▸ PROBLEM TO WORK ON: Would you return the entries exactly, with every line intact?

[[ INFORMATION, beginning ]]

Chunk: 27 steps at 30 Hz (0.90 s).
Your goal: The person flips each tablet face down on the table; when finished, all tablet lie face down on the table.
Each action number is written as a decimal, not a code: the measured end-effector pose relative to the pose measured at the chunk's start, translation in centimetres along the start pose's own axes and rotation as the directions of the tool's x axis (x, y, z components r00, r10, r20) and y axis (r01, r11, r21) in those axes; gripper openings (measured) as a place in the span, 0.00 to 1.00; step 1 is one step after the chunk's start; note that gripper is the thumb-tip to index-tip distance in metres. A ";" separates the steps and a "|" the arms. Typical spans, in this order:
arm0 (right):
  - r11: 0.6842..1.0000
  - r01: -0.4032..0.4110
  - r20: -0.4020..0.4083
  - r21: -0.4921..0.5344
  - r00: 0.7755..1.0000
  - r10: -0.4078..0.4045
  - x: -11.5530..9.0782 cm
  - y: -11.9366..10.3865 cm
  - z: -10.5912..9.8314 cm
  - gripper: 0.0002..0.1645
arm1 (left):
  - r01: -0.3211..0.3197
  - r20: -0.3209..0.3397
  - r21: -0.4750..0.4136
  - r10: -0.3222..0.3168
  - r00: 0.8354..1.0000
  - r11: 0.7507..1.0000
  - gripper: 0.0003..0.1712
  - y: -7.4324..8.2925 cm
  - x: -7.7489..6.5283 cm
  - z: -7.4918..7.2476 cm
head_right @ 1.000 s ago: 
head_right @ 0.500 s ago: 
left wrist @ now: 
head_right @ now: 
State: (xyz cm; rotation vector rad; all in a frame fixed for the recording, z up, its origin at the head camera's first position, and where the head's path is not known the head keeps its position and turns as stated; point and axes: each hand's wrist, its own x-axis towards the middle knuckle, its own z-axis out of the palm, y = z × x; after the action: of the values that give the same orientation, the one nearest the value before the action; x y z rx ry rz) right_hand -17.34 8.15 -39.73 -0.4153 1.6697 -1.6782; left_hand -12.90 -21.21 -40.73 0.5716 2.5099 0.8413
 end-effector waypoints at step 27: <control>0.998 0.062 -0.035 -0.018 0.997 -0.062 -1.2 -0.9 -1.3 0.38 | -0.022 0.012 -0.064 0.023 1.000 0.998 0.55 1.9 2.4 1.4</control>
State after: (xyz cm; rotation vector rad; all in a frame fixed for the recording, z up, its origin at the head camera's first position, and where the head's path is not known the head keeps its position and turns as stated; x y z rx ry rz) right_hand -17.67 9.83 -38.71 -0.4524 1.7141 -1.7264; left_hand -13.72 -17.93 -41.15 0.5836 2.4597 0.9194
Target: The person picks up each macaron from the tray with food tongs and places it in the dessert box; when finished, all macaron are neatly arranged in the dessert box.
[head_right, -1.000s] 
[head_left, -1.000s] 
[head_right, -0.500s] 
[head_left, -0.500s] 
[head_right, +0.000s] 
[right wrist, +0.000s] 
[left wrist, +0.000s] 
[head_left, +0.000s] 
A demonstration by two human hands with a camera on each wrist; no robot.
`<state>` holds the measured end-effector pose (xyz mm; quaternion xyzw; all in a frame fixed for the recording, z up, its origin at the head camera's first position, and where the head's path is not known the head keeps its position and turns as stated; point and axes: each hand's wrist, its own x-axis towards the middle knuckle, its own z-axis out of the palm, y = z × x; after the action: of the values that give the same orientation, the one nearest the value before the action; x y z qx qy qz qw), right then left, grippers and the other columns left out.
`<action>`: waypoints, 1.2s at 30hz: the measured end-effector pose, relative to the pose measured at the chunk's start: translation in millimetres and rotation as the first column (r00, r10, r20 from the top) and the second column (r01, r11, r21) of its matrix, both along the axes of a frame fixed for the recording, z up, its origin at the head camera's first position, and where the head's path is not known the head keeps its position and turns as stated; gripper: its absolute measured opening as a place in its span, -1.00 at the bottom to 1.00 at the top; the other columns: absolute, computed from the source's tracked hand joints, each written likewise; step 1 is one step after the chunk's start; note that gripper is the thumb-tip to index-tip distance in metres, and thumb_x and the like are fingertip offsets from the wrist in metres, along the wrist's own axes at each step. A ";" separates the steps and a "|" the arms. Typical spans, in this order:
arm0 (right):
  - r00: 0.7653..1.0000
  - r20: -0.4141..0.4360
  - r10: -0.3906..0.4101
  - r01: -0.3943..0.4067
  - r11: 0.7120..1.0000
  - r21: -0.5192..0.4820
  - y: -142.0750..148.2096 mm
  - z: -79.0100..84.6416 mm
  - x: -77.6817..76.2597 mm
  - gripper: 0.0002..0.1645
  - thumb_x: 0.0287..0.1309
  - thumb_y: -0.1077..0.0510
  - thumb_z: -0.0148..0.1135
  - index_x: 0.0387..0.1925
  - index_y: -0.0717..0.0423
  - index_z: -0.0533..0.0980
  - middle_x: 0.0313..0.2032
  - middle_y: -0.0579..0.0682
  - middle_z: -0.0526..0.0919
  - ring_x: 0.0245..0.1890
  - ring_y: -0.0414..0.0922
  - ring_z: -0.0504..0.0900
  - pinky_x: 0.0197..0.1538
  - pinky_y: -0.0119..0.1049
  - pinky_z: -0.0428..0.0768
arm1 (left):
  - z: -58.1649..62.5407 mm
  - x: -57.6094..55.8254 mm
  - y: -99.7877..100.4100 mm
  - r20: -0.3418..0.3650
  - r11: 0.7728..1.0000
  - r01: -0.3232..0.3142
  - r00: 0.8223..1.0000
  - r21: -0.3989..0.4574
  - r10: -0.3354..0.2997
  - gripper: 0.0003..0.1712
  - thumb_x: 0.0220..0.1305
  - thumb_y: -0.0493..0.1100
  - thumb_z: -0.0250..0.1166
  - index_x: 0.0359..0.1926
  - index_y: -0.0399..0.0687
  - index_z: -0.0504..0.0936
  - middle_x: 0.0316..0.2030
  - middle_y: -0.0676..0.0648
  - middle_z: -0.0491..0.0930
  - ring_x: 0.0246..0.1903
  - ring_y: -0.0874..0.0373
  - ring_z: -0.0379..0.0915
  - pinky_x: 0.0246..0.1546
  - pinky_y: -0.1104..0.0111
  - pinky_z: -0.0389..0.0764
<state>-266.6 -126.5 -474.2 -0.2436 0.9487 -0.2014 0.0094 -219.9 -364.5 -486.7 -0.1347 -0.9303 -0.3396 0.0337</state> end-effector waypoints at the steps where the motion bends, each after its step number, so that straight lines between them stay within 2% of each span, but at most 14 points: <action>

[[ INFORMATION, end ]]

▸ EXPECTED ANSWER:
Chunk: 27 steps at 30 Hz (0.90 s).
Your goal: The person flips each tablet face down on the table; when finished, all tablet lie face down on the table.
Each action number is written as a decimal, not a code: the measured end-effector pose relative to the pose measured at the chunk's start, translation in centimetres along the start pose's own axes and rotation as the directions of the tool's x axis (x, y, z components r00, r10, r20) and y axis (r01, r11, r21) in those axes; gripper openings (measured) as a place in the span, 0.00 to 1.00; step 1 is one step after the chunk's start; note that gripper is the thumb-tip to index-tip distance in metres. A ";" separates the steps and a "|" the arms. Typical spans, in this order:
arm0 (right):
  - r11: 0.6842..1.0000
  - r01: -0.4032..0.4110
  - r20: -0.4020..0.4083
  - r21: -0.4921..0.5344
  - r00: 0.7755..1.0000
  - r10: -0.4078..0.4045
  - x: -11.5530..9.0782 cm
  - y: -11.9366..10.3865 cm
  - z: -10.5912..9.8314 cm
  - gripper: 0.0002..0.1645
arm1 (left):
  - r01: -0.3211..0.3197
  - r20: -0.3209..0.3397
  - r21: -0.4750..0.4136
  - r10: -0.3222..0.3168
  - r00: 0.8354..1.0000
  - r11: 0.7507..1.0000
  - gripper: 0.0003..0.1712
  - y: -7.4324..8.2925 cm
  - x: -7.7489..6.5283 cm
  - z: -7.4918..7.2476 cm
head_right @ 1.000 s ago: 
head_right @ 0.500 s ago: 
left wrist @ now: 
head_right @ now: 
State: (xyz cm; rotation vector rad; all in a frame fixed for the recording, z up, its origin at the head camera's first position, and where the head's path is not known the head keeps its position and turns as stated; point and axes: each hand's wrist, its own x-axis towards the middle knuckle, its own z-axis out of the palm, y = z × x; after the action: of the values that give the same orientation, the one nearest the value before the action; x y z rx ry rz) right_hand -17.34 8.15 -39.73 -0.4153 1.6697 -1.6782; left_hand -12.90 -21.21 -40.73 0.5716 2.5099 0.8413
 end-effector waypoints at step 27: <control>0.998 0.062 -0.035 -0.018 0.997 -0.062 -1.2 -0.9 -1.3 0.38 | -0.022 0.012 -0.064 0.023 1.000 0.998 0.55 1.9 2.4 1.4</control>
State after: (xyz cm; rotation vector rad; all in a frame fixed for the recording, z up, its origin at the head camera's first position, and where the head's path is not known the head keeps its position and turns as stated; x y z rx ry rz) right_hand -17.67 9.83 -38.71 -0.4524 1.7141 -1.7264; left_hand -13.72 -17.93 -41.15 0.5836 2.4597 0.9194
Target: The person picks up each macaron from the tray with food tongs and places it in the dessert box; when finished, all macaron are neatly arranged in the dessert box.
[head_right, -1.000s] 
[head_left, -1.000s] 
[head_right, -0.500s] 
[head_left, -0.500s] 
[head_right, +0.000s] 
[right wrist, +0.000s] 
[left wrist, +0.000s] 
[head_left, +0.000s] 
A demonstration by two human hands with a camera on each wrist; no robot.
`<state>` holds the measured end-effector pose (xyz mm; quaternion xyzw; all in a frame fixed for the recording, z up, its origin at the head camera's first position, and where the head's path is not known the head keeps its position and turns as stated; point and axes: each hand's wrist, its own x-axis towards the middle knuckle, its own z-axis out of the palm, y = z × x; after the action: of the values that give the same orientation, the one nearest the value before the action; x y z qx qy qz qw), right then left, grippers and the other columns left out.
`<action>`: waypoints, 1.2s at 30hz: the measured end-effector pose, relative to the pose measured at the chunk's start: translation in millimetres and rotation as the first column (r00, r10, r20 from the top) and the second column (r01, r11, r21) of its matrix, both along the axes of a frame fixed for the recording, z up, its origin at the head camera's first position, and where the head's path is not known the head keeps its position and turns as stated; gripper: its absolute measured opening as a place in its span, -1.00 at the bottom to 1.00 at the top; the other columns: absolute, computed from the source's tracked hand joints, each written likewise; step 1 is one step after the chunk's start; note that gripper is the thumb-tip to index-tip distance in metres, and thumb_x and the like are fingertip offsets from the wrist in metres, along the wrist's own axes at each step. A ";" separates the steps and a "|" the arms. Typical spans, in this order:
arm0 (right):
  - r00: 0.7653..1.0000
  - r20: -0.4141..0.4360
  - r10: -0.3906..0.4101
  - r01: -0.3943..0.4067
  - r11: 0.7120..1.0000
  - r21: -0.5192..0.4820
  - y: -142.0750..148.2096 mm
  - z: -79.0100..84.6416 mm
  - x: -77.6817..76.2597 mm
  - gripper: 0.0002..0.1645
  - thumb_x: 0.0287..0.1309
  - thumb_y: -0.1077..0.0510
  - thumb_z: -0.0148..0.1135
  - index_x: 0.0387..0.1925
  - index_y: -0.0717..0.0423
  - index_z: -0.0533..0.0980
  - middle_x: 0.0313..0.2032
  - middle_y: -0.0579..0.0682
  - middle_z: -0.0526..0.0919
  - ring_x: 0.0245..0.1890
  - ring_y: -0.0414..0.0922
  - ring_z: -0.0504..0.0900
  - pinky_x: 0.0197..0.1538
  - pinky_y: -0.0119..0.1049
  - pinky_z: -0.0428..0.0768
arm1 (left):
  - z: -58.1649..62.5407 mm
  - x: -57.6094..55.8254 mm
  - y: -99.7877..100.4100 mm
  - r20: -0.3418..0.3650
  - r11: 0.7728..1.0000
  - r01: -0.3232..0.3142
  - r00: 0.8223..1.0000
  - r21: -0.3989..0.4574
  - r10: -0.3354..0.2997
  - gripper: 0.0003..0.1712
  - thumb_x: 0.0220..0.1305
  - thumb_y: -0.0493..0.1100
  - thumb_z: -0.0250..0.1166
  - index_x: 0.0359..0.1926
  - index_y: -0.0399..0.0687
  - index_z: -0.0504..0.0936
  - middle_x: 0.0316..0.2030
  - middle_y: -0.0676..0.0648
  - middle_z: -0.0491..0.0930
  - ring_x: 0.0246..0.1903
  - ring_y: -0.0874..0.0373
  - ring_z: -0.0379..0.0915
  - pinky_x: 0.0246..0.1546
  - pinky_y: -0.1104..0.0111
  - pinky_z: -0.0389..0.0764
<state>-266.6 -126.5 -474.2 -0.2436 0.9487 -0.2014 0.0094 -219.9 -364.5 -486.7 -0.1347 -0.9303 -0.3396 0.0337</state> end-effector waypoints at the steps where the motion bends, each after its step number, so that straight lines between them stay within 2% of each span, but at most 14 points: <action>

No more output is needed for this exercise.